I told him I gave up my entire life FOR HIM, and I struggled to keep the house and the business alive because he wanted me to. So I don't have cash to spare to support him because I have employees and a baby on the way.

He insisted I sell the house and business and give him "his half" and I reminded him that those were my part of the inheritance, not his, that I paid most of the mortgage, and I kept the business alive, and I didn't want to give up everything I worked.

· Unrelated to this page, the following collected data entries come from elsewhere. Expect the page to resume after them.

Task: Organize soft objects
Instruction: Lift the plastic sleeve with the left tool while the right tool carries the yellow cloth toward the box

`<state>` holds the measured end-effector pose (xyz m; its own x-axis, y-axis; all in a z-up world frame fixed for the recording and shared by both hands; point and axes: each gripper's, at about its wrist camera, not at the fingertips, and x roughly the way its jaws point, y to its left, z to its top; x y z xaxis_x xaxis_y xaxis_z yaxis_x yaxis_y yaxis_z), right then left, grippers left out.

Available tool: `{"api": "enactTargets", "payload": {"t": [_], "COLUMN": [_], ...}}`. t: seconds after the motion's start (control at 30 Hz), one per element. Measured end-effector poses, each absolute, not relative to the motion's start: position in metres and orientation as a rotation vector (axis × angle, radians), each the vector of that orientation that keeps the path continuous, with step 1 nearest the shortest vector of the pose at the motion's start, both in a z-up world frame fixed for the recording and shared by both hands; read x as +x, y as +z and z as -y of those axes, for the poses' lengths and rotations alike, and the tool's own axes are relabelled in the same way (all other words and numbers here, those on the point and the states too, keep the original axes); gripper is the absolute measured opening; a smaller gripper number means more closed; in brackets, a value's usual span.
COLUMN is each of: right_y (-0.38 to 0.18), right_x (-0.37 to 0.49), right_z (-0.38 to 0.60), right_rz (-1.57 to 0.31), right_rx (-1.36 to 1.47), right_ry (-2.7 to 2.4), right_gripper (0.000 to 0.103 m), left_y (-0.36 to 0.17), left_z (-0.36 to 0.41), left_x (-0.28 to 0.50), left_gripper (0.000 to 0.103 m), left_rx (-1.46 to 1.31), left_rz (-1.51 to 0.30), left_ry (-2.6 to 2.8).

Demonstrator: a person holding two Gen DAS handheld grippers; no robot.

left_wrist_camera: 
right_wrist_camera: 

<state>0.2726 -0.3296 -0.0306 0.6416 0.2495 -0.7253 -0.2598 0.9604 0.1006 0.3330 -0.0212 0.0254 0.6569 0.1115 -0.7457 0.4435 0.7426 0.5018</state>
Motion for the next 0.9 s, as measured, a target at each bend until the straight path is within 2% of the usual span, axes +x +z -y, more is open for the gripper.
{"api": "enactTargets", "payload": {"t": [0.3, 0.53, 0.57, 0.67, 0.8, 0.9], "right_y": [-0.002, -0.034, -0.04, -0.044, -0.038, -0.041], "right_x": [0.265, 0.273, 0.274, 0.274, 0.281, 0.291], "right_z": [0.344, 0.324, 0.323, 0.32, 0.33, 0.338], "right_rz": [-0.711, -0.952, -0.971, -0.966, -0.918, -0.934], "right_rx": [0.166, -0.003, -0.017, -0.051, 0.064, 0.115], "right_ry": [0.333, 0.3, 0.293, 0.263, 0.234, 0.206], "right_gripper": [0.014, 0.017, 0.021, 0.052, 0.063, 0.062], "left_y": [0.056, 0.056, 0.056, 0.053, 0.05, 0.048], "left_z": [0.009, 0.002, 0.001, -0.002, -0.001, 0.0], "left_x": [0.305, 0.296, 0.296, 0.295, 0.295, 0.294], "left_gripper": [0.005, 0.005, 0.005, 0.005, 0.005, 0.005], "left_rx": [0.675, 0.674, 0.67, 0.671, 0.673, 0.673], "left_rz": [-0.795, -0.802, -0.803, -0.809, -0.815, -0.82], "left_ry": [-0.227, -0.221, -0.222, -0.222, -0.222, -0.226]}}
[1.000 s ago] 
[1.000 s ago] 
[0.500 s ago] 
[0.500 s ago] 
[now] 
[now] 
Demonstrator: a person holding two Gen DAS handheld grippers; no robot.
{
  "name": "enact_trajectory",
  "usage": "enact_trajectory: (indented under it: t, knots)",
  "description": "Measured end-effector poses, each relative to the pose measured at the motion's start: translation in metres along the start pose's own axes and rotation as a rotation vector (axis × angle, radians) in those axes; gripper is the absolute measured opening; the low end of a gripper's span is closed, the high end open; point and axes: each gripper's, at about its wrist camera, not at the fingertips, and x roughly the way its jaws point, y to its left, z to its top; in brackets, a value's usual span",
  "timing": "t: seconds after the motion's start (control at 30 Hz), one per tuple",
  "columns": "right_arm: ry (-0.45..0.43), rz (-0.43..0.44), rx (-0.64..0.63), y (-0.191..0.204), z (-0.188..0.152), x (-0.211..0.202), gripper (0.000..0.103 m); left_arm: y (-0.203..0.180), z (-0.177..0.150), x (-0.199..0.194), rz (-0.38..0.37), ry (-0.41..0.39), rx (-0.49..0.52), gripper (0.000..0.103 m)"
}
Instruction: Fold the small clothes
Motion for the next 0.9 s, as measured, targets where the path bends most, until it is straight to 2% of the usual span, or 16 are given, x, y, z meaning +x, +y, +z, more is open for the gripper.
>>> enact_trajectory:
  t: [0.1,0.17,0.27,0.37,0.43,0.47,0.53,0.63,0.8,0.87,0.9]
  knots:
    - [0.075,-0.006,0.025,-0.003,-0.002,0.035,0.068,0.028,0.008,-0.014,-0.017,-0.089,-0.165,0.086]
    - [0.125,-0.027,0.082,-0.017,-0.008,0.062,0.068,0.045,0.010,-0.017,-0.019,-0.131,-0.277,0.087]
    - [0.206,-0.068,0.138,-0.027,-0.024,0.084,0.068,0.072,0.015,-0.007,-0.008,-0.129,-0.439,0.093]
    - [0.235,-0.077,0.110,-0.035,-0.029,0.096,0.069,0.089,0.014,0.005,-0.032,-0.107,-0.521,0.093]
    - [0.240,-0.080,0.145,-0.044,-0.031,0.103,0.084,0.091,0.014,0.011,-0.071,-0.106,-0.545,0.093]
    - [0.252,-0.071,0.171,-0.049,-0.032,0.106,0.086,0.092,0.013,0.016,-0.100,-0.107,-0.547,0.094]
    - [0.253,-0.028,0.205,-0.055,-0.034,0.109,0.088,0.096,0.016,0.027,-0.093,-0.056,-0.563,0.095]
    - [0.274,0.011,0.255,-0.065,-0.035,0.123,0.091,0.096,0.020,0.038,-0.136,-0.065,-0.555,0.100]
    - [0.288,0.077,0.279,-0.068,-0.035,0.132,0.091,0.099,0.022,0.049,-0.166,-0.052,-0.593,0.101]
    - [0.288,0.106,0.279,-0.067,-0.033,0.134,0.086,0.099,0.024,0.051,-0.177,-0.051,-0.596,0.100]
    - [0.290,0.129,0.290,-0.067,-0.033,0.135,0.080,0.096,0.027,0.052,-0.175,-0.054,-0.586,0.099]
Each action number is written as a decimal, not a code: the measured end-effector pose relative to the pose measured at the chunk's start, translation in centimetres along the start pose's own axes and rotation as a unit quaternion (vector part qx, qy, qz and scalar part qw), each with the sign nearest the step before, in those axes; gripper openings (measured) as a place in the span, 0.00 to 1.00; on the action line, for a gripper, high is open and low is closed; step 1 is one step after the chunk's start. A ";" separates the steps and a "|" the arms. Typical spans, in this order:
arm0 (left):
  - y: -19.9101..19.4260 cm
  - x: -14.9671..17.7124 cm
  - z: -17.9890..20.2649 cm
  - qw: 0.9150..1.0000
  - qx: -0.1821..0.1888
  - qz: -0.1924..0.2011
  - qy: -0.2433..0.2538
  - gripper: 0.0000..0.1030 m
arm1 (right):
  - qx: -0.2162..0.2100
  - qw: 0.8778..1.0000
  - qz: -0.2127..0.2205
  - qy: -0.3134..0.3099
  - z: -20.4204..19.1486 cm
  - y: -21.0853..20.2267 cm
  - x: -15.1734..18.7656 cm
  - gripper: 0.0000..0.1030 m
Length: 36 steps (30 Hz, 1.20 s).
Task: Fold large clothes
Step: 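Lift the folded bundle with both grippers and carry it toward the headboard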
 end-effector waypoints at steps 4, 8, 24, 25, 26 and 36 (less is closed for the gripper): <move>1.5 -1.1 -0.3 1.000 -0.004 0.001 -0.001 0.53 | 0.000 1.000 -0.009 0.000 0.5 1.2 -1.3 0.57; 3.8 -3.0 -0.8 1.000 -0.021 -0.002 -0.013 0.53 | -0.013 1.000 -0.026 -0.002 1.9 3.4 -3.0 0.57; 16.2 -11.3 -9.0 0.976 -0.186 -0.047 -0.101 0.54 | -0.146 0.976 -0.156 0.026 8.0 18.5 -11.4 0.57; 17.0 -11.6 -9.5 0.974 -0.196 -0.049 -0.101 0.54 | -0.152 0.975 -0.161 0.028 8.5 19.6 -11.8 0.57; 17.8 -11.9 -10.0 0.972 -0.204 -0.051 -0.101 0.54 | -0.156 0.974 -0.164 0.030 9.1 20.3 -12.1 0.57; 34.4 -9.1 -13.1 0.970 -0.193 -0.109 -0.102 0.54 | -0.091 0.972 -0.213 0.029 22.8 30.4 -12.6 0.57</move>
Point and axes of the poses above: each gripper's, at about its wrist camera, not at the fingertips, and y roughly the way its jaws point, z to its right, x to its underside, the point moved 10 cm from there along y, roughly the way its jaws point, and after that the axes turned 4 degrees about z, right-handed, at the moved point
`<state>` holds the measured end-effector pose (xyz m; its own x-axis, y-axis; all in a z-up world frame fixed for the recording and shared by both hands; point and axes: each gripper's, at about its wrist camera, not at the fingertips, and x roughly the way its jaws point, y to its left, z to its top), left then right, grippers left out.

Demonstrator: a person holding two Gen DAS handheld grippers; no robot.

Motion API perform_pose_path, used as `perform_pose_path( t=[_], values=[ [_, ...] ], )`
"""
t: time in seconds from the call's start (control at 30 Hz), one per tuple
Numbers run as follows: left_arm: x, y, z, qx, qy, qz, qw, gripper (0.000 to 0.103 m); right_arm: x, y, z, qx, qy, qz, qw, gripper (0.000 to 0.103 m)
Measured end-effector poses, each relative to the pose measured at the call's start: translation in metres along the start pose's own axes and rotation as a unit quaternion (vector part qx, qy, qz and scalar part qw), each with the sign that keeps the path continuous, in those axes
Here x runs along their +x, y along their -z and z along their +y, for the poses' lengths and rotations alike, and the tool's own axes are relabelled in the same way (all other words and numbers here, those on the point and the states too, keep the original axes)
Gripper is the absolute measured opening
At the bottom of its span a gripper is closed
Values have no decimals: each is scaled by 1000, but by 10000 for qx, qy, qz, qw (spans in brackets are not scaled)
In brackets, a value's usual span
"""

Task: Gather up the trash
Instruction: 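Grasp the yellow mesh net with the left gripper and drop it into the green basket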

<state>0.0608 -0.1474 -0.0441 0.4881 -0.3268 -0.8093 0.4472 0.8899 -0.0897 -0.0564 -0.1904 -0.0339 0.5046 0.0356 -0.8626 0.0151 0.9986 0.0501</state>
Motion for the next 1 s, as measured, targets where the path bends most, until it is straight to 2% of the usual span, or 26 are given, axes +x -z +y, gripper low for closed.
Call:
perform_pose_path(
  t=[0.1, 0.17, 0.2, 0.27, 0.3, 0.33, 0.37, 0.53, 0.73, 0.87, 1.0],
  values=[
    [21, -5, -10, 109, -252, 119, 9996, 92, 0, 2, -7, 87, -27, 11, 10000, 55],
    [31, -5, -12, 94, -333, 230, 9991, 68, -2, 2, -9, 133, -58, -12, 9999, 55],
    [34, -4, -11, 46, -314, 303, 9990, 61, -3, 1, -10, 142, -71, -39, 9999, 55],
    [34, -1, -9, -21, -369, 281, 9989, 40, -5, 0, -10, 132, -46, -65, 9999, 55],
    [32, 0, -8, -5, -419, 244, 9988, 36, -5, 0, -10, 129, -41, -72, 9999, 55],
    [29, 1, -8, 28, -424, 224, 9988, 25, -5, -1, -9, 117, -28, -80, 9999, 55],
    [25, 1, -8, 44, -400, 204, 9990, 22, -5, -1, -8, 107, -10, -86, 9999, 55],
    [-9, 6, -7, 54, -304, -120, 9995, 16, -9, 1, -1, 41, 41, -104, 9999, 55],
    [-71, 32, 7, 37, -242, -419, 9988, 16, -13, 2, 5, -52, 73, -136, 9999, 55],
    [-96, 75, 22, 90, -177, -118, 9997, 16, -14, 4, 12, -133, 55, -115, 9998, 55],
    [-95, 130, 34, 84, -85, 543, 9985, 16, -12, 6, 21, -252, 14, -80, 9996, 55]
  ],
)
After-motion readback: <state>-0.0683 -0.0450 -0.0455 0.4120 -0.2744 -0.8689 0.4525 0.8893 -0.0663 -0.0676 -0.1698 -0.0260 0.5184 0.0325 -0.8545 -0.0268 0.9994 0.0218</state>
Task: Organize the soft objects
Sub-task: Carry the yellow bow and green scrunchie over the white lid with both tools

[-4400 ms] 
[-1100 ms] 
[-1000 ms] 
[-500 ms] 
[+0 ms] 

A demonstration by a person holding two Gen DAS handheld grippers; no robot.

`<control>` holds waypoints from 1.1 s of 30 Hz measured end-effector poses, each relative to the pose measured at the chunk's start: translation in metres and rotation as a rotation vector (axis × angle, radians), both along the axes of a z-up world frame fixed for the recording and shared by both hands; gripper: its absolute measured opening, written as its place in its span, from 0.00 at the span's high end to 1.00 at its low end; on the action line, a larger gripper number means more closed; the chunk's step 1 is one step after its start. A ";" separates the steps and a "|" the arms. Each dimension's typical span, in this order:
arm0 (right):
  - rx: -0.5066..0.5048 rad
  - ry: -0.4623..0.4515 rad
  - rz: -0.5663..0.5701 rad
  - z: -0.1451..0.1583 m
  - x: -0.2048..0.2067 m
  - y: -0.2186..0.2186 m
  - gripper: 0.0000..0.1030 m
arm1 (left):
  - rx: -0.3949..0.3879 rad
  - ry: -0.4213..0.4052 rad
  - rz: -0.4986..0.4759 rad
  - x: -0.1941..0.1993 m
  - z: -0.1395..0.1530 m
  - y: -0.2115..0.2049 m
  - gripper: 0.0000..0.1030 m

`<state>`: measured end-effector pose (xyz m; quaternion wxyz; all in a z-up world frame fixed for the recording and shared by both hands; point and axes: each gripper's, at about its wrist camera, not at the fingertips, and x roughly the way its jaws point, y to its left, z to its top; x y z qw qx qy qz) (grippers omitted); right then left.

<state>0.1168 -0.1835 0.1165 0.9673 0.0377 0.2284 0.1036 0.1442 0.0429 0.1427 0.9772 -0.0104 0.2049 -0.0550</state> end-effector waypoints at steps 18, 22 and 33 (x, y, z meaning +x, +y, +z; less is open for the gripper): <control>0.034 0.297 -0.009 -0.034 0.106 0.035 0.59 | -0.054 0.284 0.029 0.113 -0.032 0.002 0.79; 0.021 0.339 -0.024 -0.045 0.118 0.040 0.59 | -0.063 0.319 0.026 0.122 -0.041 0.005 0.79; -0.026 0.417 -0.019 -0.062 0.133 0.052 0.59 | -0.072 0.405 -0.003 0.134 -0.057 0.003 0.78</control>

Our grandparents (mom's parents--late 80s I think?) are the only living relatives we have, they live in a territory overseas and refused to take Adam or help us because my parents didn't leave them anything, so I was stunned when I received an angry phone call from my grandma calling me a greedy b*st*rd and telling me I should be taking care of my little brother.

I reminded her that he's 27 and needs to get a job and take care of himself--and I let her know I OFFERED him both a home and a job with me and he said no. AITA?

What do you think? AITA? This is what top commenters had to say:

said:

NTA. If Grandma is that concerned that her grown ass grandson needs to be taken care of, she’s free to take him in and finance his life. You’ve done your part and now it’s time for him to grow up and do his.

said:

Nta! 1. It is your inheritance that you had to sacrifice to maintain. 2. Your brother squandered his inheritance by believing it was an infinite source. 3. Grannie can put her money where her mouth is.

said:

NTA. Your brother is now 27. You did the best you could to take care of him. But he's an adult. The only thing you've done wrong is continuing to take care of him for this long. I understand because he's your little brother, but your his older brother, not his parent. It's time for him to start doing things for himself and to stop expecting you to do everything for him.

said:

Your brother is 27, 4 years OLDER than you when you were put in the position to be his guardian and look after him. Your job is finished. He needs to grow up.

A month after his original post, he shared this UPDATE:

Thank you to everyone who commented on my post and pointed out some things I had been unable to see for myself. A few days after my post was judged, I sat down and had a video call with Adam. I told him that by the time I was his age, I had been raising him for four years already, and I had willingly supported him for years.

But now it was time to get a job again. He laughed and asked if I was serious and I told him I was, that I was removing myself as a payee on his account, period, because he had been an adult for almost ten years, and it was time for him to act like one. I said I did my duty and then some raising him, but I have an actual baby coming that I need to raise.

I handed off all financial responsibility to him and wished him the best. He tried to backtrack and accept a position and home here with me, and I told him the offer no longer stood because I couldn't trust him to be a good houseguest to my wife and eventually my baby, nor could I trust him to not pull the "my brother OWNS this business" card that a few pointed out, too.

I told him he needed to stand on his own two feet--not for me, but for himself. That he needed to learn to be independent. There was yelling and crying after that, but when I hung up, I was dead certain it would be the last time I ever heard from my brother again.

I heard from my grandparents during that time, but I told them point blank that unless they were offering to financially support a 27-year-old man, that I was done having any conversations with them regarding Adam and his inability to be responsible for himself.

To my surprise, he called me today to tell me he just got hired for a new job that he starts in two weeks, broke his lease and moved to a smaller, more affordable apartment, and met his new neighbors, a brother and sister who helped move in his boxes and unpack his kitchen--they already have invited him to their next game night with their friends.

He's still a little sore that I wouldn't let him have part of our parents' legacy, but he realizes he wouldn't have a new job and new friends if I hadn't kicked him into gear, and that with the way he acted, he didn't deserve it anyway.